── Recorded information ──
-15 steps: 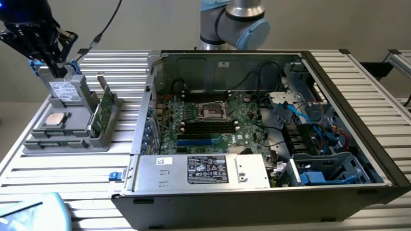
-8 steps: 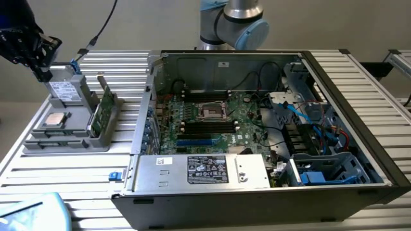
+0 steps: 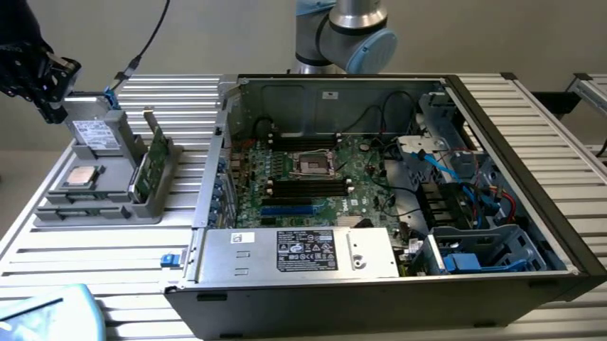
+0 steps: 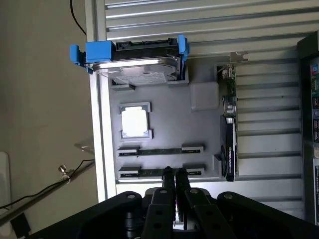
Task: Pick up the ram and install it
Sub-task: 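Pick up the ram and move it above insertion slot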
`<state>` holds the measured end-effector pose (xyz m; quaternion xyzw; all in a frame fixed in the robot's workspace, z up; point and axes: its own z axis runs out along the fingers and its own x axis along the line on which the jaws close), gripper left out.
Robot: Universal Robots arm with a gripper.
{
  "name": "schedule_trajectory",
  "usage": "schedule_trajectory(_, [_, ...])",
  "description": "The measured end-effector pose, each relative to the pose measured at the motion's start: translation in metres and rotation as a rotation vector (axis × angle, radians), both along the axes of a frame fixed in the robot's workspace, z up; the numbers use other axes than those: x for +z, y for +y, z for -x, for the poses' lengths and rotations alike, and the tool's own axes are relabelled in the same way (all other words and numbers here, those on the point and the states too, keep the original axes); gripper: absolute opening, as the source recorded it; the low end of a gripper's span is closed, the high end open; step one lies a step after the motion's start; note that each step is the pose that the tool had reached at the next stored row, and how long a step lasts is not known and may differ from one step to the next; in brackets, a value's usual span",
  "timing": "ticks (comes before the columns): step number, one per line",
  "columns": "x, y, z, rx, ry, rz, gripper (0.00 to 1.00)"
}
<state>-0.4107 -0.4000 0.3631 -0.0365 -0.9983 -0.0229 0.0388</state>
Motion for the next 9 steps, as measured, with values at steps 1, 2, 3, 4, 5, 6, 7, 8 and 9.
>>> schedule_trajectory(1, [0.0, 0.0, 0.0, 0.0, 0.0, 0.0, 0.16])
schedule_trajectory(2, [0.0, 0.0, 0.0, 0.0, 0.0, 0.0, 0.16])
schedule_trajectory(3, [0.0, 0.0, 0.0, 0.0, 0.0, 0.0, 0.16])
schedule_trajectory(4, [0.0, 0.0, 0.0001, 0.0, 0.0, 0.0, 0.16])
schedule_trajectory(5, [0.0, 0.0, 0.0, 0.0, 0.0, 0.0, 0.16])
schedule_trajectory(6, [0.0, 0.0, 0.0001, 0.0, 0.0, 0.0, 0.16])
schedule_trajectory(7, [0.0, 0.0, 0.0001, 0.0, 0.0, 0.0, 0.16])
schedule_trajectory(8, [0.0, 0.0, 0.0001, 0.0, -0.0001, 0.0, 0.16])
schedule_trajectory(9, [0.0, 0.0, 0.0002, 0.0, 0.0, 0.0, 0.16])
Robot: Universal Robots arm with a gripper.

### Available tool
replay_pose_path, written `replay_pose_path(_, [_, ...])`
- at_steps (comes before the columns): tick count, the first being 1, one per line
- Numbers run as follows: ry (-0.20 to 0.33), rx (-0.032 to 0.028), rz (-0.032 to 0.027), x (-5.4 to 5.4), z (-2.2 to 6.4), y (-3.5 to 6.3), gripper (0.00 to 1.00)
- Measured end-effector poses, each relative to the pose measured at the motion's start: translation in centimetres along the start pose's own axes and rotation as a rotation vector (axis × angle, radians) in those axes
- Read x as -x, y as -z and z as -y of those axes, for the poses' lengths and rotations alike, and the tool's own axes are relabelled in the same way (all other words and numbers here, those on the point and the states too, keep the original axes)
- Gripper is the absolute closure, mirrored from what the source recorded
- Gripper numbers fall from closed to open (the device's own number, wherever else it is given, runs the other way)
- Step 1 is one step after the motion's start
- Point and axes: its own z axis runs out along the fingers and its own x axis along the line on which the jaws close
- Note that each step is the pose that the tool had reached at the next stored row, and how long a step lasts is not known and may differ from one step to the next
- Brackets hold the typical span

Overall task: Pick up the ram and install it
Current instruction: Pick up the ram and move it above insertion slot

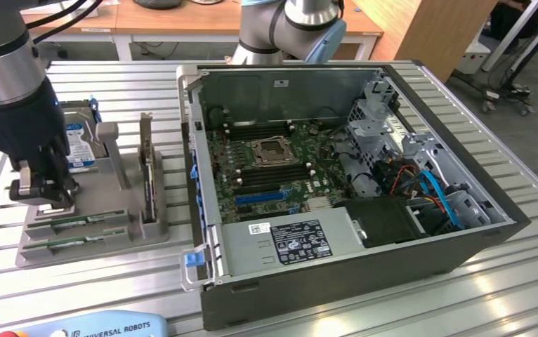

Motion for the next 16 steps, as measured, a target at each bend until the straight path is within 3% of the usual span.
replay_pose_path(16, [0.0, 0.0001, 0.0002, -0.09, 0.02, -1.09, 0.64])
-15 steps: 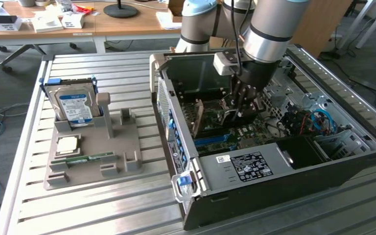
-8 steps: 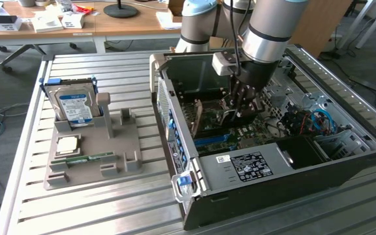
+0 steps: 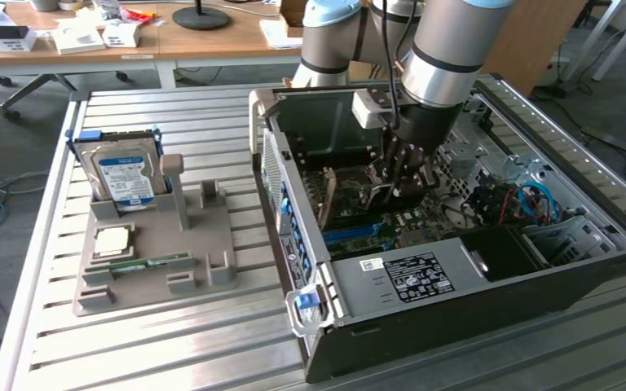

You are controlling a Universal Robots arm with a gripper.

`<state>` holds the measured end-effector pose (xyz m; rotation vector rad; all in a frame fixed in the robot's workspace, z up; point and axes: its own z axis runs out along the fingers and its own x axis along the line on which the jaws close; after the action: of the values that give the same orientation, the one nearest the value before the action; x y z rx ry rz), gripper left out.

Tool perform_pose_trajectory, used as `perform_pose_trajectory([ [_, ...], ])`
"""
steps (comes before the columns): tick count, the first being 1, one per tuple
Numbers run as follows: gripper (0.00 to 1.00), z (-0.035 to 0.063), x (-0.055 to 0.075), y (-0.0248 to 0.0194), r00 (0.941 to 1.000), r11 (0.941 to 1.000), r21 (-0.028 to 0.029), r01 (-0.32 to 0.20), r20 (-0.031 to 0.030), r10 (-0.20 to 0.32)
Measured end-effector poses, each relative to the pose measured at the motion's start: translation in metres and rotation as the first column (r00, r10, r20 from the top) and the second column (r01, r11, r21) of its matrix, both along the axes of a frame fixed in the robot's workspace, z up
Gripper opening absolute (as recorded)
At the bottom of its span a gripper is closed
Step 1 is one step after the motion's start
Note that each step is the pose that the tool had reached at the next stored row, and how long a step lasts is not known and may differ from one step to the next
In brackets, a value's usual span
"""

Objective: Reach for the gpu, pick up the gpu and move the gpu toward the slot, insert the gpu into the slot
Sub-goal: 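Insert the gpu into the slot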

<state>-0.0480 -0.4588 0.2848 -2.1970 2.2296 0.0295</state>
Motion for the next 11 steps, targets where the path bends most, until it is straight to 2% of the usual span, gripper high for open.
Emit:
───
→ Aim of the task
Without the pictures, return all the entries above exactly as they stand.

→ Output of the exercise
-15 steps: 
-8 steps: 
+0 steps: 
+0 steps: 
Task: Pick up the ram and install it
Sub-task: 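Pick up the ram and move it above insertion slot
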`<state>` holds the measured end-effector pose (xyz m; quaternion xyzw; all in a frame fixed in the robot's workspace, z up; point and axes: its own z axis runs out along the fingers and its own x axis along the line on which the jaws close), gripper left out.
Robot: Universal Robots arm with a gripper.
{
  "name": "schedule_trajectory",
  "usage": "schedule_trajectory(_, [_, ...])",
  "description": "The measured end-effector pose, each relative to the pose measured at the motion's start: translation in metres and rotation as a rotation vector (axis × angle, radians), both along the axes of a frame fixed in the robot's workspace, z up; the numbers use other axes than those: x for +z, y for +y, z for -x, for the poses' lengths and rotations alike, and the tool's own axes are relabelled in the same way (all other words and numbers here, those on the point and the states too, keep the original axes); gripper: absolute opening, as the source recorded it; the low end of a gripper's span is closed, the high end open; step one lies a step after the motion's start; note that each step is the pose that the tool had reached at the next stored row, and how long a step lasts is not known and may differ from one step to the next; in brackets, a value's usual span",
  "timing": "ticks (comes before the columns): step number, one per line",
  "columns": "x, y, z, rx, ry, rz, gripper (0.00 to 1.00)"
}
<state>-0.4107 -0.4000 0.3631 -0.0365 -0.9983 -0.0229 0.0388</state>
Motion for the next 9 steps, as measured, with values at steps 1, 2, 3, 4, 5, 6, 7, 8 and 9.
>>> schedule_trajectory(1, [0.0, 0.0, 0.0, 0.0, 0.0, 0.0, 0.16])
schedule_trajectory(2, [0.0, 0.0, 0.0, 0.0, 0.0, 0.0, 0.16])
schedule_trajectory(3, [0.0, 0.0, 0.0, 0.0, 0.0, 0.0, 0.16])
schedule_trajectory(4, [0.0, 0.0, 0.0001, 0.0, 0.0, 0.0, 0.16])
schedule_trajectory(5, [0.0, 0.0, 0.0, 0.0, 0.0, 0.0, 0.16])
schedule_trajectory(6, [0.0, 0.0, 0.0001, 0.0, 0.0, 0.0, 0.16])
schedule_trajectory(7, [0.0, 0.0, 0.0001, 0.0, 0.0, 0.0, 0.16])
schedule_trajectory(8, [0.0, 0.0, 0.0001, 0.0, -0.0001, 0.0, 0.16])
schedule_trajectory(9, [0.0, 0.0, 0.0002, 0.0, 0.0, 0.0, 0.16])
Robot: Universal Robots arm with a gripper.

### Available tool
replay_pose_path, written `replay_pose_path(_, [_, ...])`
- at_steps (comes before the columns): tick count, the first being 1, one per line
- Numbers run as follows: ry (-0.20 to 0.33), rx (-0.032 to 0.028), rz (-0.032 to 0.027), x (-5.4 to 5.4), z (-2.2 to 6.4), y (-3.5 to 6.3), gripper (0.00 to 1.00)
- Measured end-effector poses, each relative to the pose measured at the motion's start: translation in centimetres along the start pose's own axes and rotation as a rotation vector (axis × angle, radians) in those axes
- Read x as -x, y as -z and z as -y of those axes, for the poses' lengths and rotations alike, and the tool's own axes are relabelled in the same way (all other words and numbers here, those on the point and the states too, keep the original axes)
- Gripper is the absolute closure, mirrored from what the source recorded
- Gripper numbers fall from closed to open (the device's own number, wherever else it is given, runs the other way)
- Step 1 is one step after the motion's start
- Point and axes: its own z axis runs out along the fingers and its own x axis along the line on which the jaws close
- Note that each step is the pose that the tool had reached at the next stored row, and how long a step lasts is not known and may differ from one step to the next
- Brackets hold the typical span

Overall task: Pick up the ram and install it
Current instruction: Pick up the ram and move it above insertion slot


Motion for the next 16 steps, as measured, a target at each bend until the straight path is within 3% of the usual span.
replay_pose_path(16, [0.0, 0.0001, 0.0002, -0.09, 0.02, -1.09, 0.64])
-15 steps: 
-8 steps: 
+0 steps: 

You are controlling a Universal Robots arm with a gripper.

`<state>` holds the measured end-effector pose (xyz m; rotation vector rad; all in a frame fixed in the robot's workspace, z up; point and axes: its own z axis runs out along the fingers and its own x axis along the line on which the jaws close; after the action: of the values that give the same orientation, the one nearest the value before the action; x y z rx ry rz), gripper left out.

Tool perform_pose_trajectory, used as `perform_pose_trajectory([ [_, ...], ])`
"""
steps (comes before the columns): tick count, the first being 1, one per tuple
Numbers run as follows: gripper (0.00 to 1.00), z (-0.035 to 0.063), x (-0.055 to 0.075), y (-0.0248 to 0.0194), r00 (0.941 to 1.000), r11 (0.941 to 1.000), r21 (-0.028 to 0.029), r01 (-0.32 to 0.20), r20 (-0.031 to 0.030), r10 (-0.20 to 0.32)
Measured end-effector poses, each relative to the pose measured at the motion's start: translation in metres and rotation as the first column (r00, r10, r20 from the top) and the second column (r01, r11, r21) of its matrix, both along the axes of a frame fixed in the robot's workspace, z up
Gripper opening absolute (as recorded)
At the bottom of its span a gripper is closed
Step 1 is one step after the motion's start
Note that each step is the pose that the tool had reached at the next stored row, and how long a step lasts is not known and may differ from one step to the next
In brackets, a value's usual span
"""

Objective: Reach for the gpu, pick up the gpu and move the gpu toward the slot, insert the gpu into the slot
Sub-goal: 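Insert the gpu into the slot
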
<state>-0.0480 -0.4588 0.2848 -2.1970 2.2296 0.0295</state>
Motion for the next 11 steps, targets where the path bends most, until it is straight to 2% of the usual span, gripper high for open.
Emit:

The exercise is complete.